Controlling your emotions

This edition of Mind Games looks at one of the hardest things to overcome in the sporting field, that of your emotions. Emotions can be wonderful things, when positive they lead to a wellspring of positive energy, which can lead to super performance. Super performance often leads to achieving your goals. However when they become negative the opposite occurs; frustration often sets in and negative energy ensues. Achieving your goals with negative energy is near on impossible, so the question is how do we control our emotions so that we can make use of the positive and minimise the negative?

Firstly let’s clarify what are meant by positive and negative emotions.
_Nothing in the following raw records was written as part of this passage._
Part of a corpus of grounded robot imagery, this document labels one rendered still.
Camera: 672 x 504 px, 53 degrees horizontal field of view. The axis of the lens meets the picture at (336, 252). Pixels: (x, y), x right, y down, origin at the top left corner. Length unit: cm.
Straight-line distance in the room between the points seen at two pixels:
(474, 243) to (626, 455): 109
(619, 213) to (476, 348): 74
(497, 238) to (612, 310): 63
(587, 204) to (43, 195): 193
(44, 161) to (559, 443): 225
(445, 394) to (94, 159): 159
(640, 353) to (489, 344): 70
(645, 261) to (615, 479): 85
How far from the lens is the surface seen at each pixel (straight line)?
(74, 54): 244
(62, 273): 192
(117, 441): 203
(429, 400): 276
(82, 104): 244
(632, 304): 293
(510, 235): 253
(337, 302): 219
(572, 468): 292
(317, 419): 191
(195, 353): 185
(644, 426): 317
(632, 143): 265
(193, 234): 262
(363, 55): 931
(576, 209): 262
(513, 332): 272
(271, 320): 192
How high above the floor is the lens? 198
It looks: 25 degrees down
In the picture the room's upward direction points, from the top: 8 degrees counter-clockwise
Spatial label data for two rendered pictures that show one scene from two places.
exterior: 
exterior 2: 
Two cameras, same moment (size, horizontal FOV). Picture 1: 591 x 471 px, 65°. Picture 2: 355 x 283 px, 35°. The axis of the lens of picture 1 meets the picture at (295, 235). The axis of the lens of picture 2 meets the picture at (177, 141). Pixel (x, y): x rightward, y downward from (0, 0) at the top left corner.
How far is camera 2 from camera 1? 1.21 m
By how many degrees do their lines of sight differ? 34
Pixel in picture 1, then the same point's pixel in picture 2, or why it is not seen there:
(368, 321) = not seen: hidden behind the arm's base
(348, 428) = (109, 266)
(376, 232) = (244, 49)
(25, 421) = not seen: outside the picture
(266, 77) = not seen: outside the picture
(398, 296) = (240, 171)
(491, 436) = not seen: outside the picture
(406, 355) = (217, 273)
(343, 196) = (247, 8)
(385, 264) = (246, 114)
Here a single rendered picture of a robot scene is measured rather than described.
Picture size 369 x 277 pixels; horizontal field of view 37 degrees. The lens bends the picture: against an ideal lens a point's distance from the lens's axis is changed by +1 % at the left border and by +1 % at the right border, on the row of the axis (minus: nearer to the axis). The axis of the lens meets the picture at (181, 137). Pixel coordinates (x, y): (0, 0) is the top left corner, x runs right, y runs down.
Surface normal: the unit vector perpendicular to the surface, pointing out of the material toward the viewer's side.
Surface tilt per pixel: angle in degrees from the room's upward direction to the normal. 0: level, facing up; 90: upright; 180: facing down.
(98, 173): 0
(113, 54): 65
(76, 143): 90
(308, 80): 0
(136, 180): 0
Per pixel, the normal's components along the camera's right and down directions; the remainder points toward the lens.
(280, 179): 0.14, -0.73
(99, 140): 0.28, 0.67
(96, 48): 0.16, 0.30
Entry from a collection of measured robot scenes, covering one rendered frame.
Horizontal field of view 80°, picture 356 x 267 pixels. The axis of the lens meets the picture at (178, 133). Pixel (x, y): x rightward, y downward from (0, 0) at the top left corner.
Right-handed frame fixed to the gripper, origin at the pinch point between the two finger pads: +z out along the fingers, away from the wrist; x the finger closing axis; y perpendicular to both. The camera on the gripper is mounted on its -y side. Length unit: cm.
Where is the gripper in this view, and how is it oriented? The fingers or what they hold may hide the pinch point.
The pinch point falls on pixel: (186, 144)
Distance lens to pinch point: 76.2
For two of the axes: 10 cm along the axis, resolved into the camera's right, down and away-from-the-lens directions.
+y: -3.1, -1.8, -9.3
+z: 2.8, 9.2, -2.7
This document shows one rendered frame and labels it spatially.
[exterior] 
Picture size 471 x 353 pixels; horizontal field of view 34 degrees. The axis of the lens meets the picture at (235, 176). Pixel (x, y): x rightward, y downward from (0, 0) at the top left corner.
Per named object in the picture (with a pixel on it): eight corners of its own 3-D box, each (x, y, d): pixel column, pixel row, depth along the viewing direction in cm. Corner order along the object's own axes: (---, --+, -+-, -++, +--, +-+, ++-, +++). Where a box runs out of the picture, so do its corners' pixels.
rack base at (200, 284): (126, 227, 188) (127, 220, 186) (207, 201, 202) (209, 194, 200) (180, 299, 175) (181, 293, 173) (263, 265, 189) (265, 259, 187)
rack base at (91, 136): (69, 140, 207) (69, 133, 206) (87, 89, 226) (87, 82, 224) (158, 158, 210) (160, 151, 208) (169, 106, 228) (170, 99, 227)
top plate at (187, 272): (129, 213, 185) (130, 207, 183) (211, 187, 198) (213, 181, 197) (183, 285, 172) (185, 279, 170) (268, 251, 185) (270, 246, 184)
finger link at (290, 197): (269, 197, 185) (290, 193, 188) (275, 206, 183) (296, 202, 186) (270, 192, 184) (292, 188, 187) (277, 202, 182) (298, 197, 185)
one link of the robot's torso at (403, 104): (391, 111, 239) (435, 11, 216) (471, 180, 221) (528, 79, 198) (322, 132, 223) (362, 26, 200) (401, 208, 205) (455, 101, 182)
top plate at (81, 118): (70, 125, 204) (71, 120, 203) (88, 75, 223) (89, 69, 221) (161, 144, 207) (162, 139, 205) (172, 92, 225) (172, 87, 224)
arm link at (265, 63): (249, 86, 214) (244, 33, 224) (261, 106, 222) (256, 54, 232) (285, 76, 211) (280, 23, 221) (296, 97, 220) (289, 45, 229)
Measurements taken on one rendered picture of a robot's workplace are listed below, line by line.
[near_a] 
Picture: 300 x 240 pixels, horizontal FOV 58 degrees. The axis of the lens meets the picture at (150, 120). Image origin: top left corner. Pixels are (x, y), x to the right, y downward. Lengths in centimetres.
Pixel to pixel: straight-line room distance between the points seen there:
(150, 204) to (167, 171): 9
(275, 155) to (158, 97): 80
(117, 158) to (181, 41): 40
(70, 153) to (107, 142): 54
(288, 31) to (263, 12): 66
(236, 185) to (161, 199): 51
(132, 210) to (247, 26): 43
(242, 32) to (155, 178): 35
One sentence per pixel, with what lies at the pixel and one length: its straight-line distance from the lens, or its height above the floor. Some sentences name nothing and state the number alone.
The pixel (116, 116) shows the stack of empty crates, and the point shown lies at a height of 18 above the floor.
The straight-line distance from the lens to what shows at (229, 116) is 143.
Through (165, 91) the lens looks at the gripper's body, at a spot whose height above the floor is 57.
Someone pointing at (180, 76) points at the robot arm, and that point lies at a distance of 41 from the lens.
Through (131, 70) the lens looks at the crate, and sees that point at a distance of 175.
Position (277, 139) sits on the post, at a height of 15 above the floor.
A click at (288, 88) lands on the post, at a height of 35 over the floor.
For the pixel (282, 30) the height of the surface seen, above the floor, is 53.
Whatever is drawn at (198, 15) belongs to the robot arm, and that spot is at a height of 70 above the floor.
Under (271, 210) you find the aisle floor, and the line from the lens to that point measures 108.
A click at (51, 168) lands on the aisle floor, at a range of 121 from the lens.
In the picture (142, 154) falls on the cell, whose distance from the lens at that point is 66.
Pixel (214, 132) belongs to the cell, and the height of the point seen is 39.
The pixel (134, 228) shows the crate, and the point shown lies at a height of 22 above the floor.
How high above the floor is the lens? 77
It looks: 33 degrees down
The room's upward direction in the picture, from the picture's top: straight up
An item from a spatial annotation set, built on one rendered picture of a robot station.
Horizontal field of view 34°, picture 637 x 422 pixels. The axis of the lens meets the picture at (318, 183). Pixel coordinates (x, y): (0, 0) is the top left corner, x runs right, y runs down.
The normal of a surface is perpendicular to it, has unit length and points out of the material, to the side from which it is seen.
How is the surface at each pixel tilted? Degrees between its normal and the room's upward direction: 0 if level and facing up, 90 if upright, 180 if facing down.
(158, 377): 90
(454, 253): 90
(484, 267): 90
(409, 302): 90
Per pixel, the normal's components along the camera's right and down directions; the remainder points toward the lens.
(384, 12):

A positive emotion on the sporting field is anything that spurs you on, whether it is a fist pump, yelling out in excitement or just smiling. Dropping your head, slouching, anger and obviously crying shows negative emotions. Now that we know this know that the opening paragraph is a generalization, most people translate positive emotions into positive (and thus good) play whilst negative does also normally go with negative (and bad) play. However it can depend on the individual. Some people just require some sort of emotion, good or bad, to spur the on and fire them up. John McEnroe thrived on getting angry; he liked to let his emotions out and mainly always played the better for it. Marat Safin is opposite; he loses the plot when he gets angry with himself. Having said that I remember watching an interview with John McEnroe earlier this year about how he’d lost the plot in the French Open one year and as such promised himself that he wouldn’t let his emotions get the better of him during Wimbeldon two weeks later. He held true to this promise, restraining himself and staying calm throughout and won the tournament comfortably. He went on to say that that was the best tournament he’d ever played. So did he in fact need to let his emotions out to play better or was that just the easy route for him? I guess we’ll never know definitively as he went back to being the same old McEnroe afterwards. This then begs the question, are emotions needed at all to achieve super performance?